Daniel Turner reviews the 11th feature film from Taiwanese director Tsai Ming-liang following its UK debut at the 2020 London Film Festival...
Director: Tsai Ming-liang
Starring: Lee Kang-sheng, Anong Houngheuangsy
Running time: 127 minutes
The film opens with Lee Kang-Sheng’s Kang sat alone in an armchair, a glass of water atop the wooden table by his side. He stares forward, past us, looking out of a window the reflection of which faintly covers his image. A storm rages, the wind howls and swirls the trees, rain splatters and splashes and for five minutes we have the opportunity to embrace this space, to live in this atmosphere and to let our minds wander. We are in the unmistakable world of Taiwanese master filmmaker Tsai Ming-liang.

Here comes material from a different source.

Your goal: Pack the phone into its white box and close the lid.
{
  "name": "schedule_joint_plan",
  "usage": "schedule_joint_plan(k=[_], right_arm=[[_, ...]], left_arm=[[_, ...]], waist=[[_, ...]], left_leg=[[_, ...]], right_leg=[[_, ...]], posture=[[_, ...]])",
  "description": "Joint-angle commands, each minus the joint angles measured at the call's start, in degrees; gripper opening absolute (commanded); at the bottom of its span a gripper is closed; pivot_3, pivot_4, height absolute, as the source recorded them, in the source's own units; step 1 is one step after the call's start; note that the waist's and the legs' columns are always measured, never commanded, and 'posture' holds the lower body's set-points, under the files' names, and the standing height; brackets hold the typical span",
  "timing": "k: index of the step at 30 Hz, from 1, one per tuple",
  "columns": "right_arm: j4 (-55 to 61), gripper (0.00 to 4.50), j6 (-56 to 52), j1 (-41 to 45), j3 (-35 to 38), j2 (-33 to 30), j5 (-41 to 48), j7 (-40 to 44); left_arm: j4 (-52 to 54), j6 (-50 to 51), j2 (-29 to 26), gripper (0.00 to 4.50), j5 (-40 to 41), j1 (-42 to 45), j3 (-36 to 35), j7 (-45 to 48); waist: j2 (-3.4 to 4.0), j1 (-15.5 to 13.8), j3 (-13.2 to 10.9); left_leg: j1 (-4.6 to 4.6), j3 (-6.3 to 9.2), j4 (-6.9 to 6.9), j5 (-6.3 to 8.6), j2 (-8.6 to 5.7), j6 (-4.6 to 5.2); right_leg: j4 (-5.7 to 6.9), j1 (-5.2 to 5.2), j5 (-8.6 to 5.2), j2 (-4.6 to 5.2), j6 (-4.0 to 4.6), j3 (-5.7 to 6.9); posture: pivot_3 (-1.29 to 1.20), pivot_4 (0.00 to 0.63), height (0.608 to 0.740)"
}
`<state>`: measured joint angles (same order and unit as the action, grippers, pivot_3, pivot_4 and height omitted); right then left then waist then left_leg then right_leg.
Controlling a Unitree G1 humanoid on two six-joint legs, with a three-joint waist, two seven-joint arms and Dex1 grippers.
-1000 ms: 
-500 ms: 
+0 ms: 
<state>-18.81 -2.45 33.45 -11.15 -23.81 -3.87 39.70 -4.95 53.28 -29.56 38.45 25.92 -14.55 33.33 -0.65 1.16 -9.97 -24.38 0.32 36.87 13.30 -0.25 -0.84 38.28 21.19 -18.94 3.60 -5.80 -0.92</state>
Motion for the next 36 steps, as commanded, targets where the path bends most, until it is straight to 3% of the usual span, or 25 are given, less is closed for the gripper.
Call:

Days perhaps more so than any other previous Tsai film seems to elevate seemingly simple patterns of existence to something hymnal and transcendent. It is preoccupied - as much of Tsai’s work is - with the rhythm of the human body. In the hands of Tsai, a young man Non (Anong Houngheuangsy) meticulously washing vegetables before cooking becomes rhythmic almost dance-like. The use of colour in such a scene is a concrete animus to those who would simplify such scenes as mere observation. The pale blue wall, the subtle light, the red plastic bowl contrasting with the bright green vegetables, even the pastel pink shorts Non wears, all are carefully constructed. The use of colour in some ways reminds of the masterful use of colour in the late films of Yasujiro Ozu, although the purpose here is not so much to orient us within space as to enrich the images within which we are encouraged to let our eyes and minds wander.
Fundamentally, Days is a difficult film to quantify particularly in the context of a brief review, not least because after a solitary viewing it is clear that like all of Tsai’s work it is a film that will only grow in my estimation with each passing day and each subsequent viewing.
There is perhaps no more vital an artistic voice for our times than that of Tsai Ming-liang
Tsai’s films as much as anything else trace the evolution of the human body, largely through the continuous presence of Lee Kang-Sheng who delivers a subtle heart-breaking performance. Lee has been a part of nearly all of Tsai’s films tracing all the way back to Tsai’s debut feature Rebels of the Neon God in 1992, we have seen his body evolve and age over the past twenty-eight years and now in Days it seems we are witnessing time catching up with him physically.
In Kang’s long and painful search for physical relief and in Non the young man with whom he seemingly finds it. Tsai as he has done throughout his entire life’s work, reminds us once again of the preeminent, unwavering and immeasurable importance of meaningful human connection. In a year such as this one, it would seem there is perhaps no more vital an artistic voice for our times than that of Tsai Ming-liang.
Tsai is a filmmaker who has long been attuned to the rhythms, anxieties and yearnings of disconnected and distanced individuals in highly compressed and connected societies. Tsai once stated that he wanted his films “to be like the moon, a beautiful flower, a gurgling stream. I want them to be there without any particular context. I want them to be seen and experienced.”
Days is yet another stunning example of Tsai’s singular approach to the medium of cinema and the immense depths of emotion and contemplation that such work can provoke in any viewer prepared to open themselves to such experiences.